Em 25 de janeiro, Richard Wang, secretário-geral do Museu do Palácio, anunciou um acordo com os museus norte-americanos que prevê a retirada de 23 peças da turnê, por serem consideradas "muito frágeis" para enfrentar uma viagem ao exterior. A lista contém porcelanas, pinturas de paisagens e flores, além de peças de caligrafia chinesa.
Os cálculos da diplomacia pesaram mais do que os riscos de se enviar parte significativa do acervo imperial para uma longa viagem de 13 meses. "A exposição vai permitir à República da China (Taiwan) usar cultura para expandir suas relações internacionais", sentenciou um comunicado do Museu do Palácio.
Na tentativa de forçar a reunificação, a China comunista procura impor isolamento diplomático a Taiwan. Apenas 31 países reconhecem a "ilha rebelde", apesar dos esforços de Pequim para que Taiwan mantenha apenas laços não-oficiais com o mundo exterior, ou seja, vínculos econômicos e culturais.

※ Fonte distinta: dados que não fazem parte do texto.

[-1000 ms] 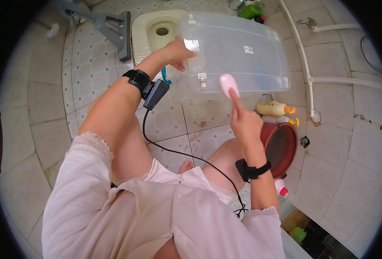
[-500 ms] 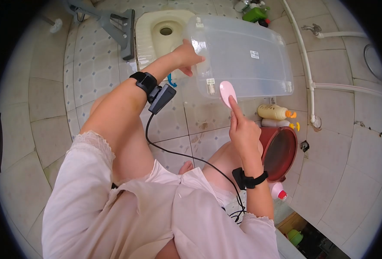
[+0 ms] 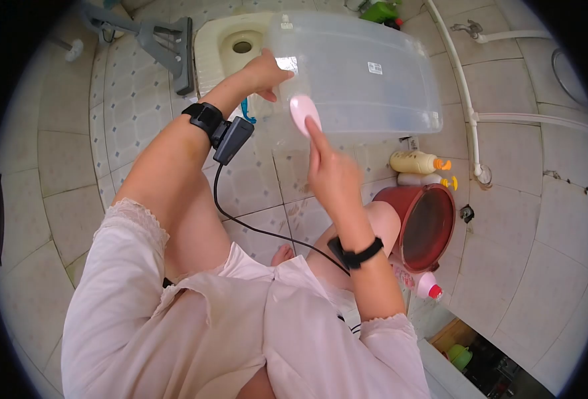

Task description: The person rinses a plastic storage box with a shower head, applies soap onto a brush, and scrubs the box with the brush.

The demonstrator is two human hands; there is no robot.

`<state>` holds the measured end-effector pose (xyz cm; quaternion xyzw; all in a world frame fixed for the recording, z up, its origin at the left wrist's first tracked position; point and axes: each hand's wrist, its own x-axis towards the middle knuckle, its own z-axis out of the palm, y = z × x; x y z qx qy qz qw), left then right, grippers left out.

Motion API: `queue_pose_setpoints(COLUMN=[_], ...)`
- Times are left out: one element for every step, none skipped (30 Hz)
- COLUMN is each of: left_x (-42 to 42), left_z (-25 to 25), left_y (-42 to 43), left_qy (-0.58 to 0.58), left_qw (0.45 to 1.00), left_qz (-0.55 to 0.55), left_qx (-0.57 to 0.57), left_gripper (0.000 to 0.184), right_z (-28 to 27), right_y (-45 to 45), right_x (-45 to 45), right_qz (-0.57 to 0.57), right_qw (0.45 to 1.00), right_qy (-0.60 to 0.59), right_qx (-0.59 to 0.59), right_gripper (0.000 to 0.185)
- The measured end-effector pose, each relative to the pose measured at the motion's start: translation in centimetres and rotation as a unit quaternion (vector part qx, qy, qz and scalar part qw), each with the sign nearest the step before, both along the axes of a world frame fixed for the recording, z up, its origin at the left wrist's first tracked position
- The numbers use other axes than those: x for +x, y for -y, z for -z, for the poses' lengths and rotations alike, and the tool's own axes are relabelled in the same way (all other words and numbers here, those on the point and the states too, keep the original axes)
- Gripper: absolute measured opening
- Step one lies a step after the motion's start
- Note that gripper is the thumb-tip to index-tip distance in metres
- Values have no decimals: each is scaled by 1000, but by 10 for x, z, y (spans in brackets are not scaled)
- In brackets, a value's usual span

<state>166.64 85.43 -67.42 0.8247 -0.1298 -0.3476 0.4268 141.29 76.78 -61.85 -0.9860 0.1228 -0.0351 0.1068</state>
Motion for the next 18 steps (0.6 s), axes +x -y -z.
queue_pose_setpoints(left_x=[-2, -3, -3, -4, -3, -1, -1, -2, -3, -4, -4, -5, -7, -6, -3, -2, -1, 0], left_z=[1, 1, 2, 0, 0, 0, 2, 5, 7, 4, 0, 0, 0, 1, 1, 2, 3, 3], left_y=[-1, -1, -1, -2, -2, 0, 2, 0, -2, -2, 0, 0, -1, -2, -4, -4, -3, -3], left_qy=[-5, -10, -8, -14, -20, -21, -15, -11, -15, -16, -13, -11, -18, -24, -24, -27, -30, -33], left_qw=[1000, 1000, 1000, 999, 999, 999, 999, 1000, 1000, 1000, 1000, 1000, 1000, 999, 999, 999, 999, 999], left_qz=[-8, -17, -16, -18, -22, -25, -14, -4, -4, 3, 7, 5, -11, -27, -30, -17, -3, -6], left_qx=[-9, -17, -16, -22, -30, -31, -27, -21, -18, -11, -8, -10, -23, -35, -34, -30, -26, -27], left_gripper=[90, 90, 90, 89, 89, 89, 89, 89, 89, 89, 89, 89, 89, 88, 88, 88, 88, 88], right_z=[0, -1, -1, -1, -2, -3, -6, -9, -10, -3, 8, 14, 14, 13, 12, 7, 1, -3], right_y=[2, 4, 4, 0, -5, -6, -5, -5, -7, -6, 0, 4, 4, 3, 2, -1, -6, -7], right_x=[10, 18, 22, 11, -10, -19, -17, -15, -18, -8, 17, 33, 31, 27, 19, 1, -24, -36], right_qz=[0, -7, -14, -14, -19, -25, -29, -13, 8, 14, 7, -5, -7, -18, -30, -32, -20, -7], right_qw=[1000, 1000, 1000, 1000, 999, 999, 999, 999, 999, 999, 999, 999, 999, 998, 997, 997, 998, 999], right_qy=[3, 9, 13, 15, 13, 9, 8, 6, 4, 1, 12, 23, 26, 35, 41, 39, 11, -17], right_qx=[-1, 8, 19, 19, 22, 25, 25, 36, 48, 50, 42, 33, 32, 47, 62, 63, 57, 51], right_gripper=[51, 51, 50, 50, 49, 47, 47, 48, 48, 48, 51, 53, 53, 53, 53, 53, 53, 52])
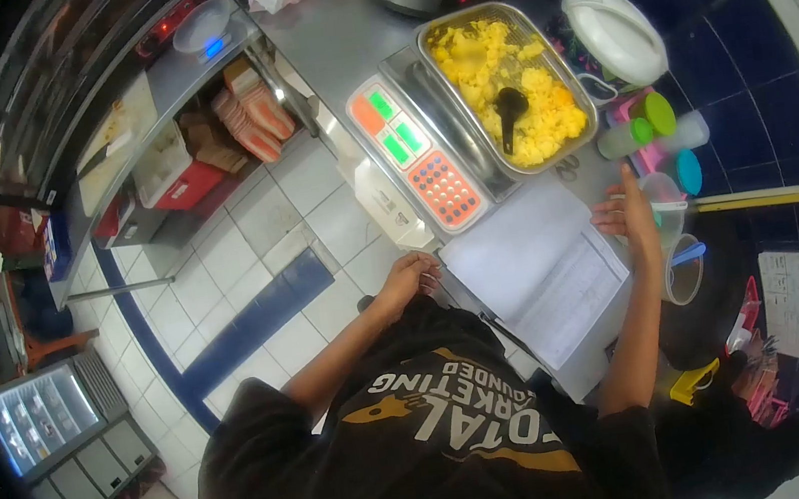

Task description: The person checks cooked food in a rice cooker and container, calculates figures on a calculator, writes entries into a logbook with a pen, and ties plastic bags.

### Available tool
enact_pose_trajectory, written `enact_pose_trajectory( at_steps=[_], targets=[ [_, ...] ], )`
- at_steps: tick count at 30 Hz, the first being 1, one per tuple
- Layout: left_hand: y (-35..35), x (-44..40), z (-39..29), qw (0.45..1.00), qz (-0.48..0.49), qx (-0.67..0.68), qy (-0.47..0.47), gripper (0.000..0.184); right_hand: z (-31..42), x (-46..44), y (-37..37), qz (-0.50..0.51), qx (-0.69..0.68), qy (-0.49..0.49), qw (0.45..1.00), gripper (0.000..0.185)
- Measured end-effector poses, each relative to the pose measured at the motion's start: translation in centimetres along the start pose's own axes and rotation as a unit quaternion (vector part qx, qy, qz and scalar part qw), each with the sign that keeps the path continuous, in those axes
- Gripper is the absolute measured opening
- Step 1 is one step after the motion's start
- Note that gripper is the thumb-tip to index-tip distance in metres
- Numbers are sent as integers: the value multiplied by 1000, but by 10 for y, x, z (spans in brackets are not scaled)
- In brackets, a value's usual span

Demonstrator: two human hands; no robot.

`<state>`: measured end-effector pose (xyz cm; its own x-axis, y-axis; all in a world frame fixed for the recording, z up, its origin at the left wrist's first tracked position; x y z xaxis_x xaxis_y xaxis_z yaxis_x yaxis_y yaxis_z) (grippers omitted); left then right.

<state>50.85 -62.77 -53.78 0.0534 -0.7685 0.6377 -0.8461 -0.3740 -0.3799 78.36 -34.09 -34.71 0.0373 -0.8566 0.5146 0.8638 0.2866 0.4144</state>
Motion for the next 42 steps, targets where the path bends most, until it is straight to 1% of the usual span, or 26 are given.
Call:
enact_pose_trajectory(
  at_steps=[9,15,17,22,26,28,33,42],
  targets=[
    [-2,0,1,1000,4,-12,4,24,-1,0,-7,17,-9,9,1000,92],
    [8,1,8,1000,-6,-14,-5,24,7,3,-26,38,-6,16,999,87],
    [9,2,7,1000,-11,-14,-12,24,13,9,-34,42,-8,23,999,79],
    [9,7,2,1000,-9,-9,-10,22,11,5,-41,51,-7,18,999,77],
    [5,5,4,1000,-7,-10,-1,21,4,6,-37,59,-15,13,998,75],
    [3,5,2,1000,3,-13,-14,21,-2,8,-35,54,-15,15,998,74],
    [-4,4,-2,1000,14,-25,2,22,-18,16,-30,45,-17,8,999,71],
    [-15,-1,1,999,26,-41,22,21,-67,43,-21,49,-35,-1,998,64]
  ],
)
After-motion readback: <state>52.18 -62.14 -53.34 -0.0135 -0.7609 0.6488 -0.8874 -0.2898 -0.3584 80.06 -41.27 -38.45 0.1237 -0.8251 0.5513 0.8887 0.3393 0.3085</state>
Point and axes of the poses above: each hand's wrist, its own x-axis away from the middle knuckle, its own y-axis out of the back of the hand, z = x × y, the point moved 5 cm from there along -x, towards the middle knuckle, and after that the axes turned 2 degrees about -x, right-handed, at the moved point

A exigência da China fez, por exemplo, com que os Estados Unidos reconhecessem o governo de Pequim em 1979, para a partir de então cultivar apenas laços não-oficiais com Taiwan.
O Museu do Palácio estuda possibilidade de enviar parte de seu acervo a outros países que já manifestaram interesse em organizar uma excursão, como a França. Chang Pi-teh explica a estratégia: "Queremos fazer do Museu do Palácio um museu mundial, que seu acervo não seja apreciado apenas por famílias reais, como no passado, ou pelo povo de Taiwan, como atualmente."
Na excursão norte-americana, a primeira escala recai sobre Nova York, com abertura a 12 de março. No dia 20 de junho as jóias do império chinês abrem exposição no Instituto de Arte de Chicago, de onde partem para o Museu de Arte Asiática de São Francisco. Essa fase começa a 14 de outubro e termina a 27 de janeiro de 1997 com a abertura de exibição na Galeria Nacional de Arte em Washington.
Em 1992, os EUA acolheram uma mostra de peças da coleção imperial. Foi um pequeno ensaio para a turnê de 1996, trinta e cinco anos depois da última vez que parte significativa do acervo saiu de Taiwan.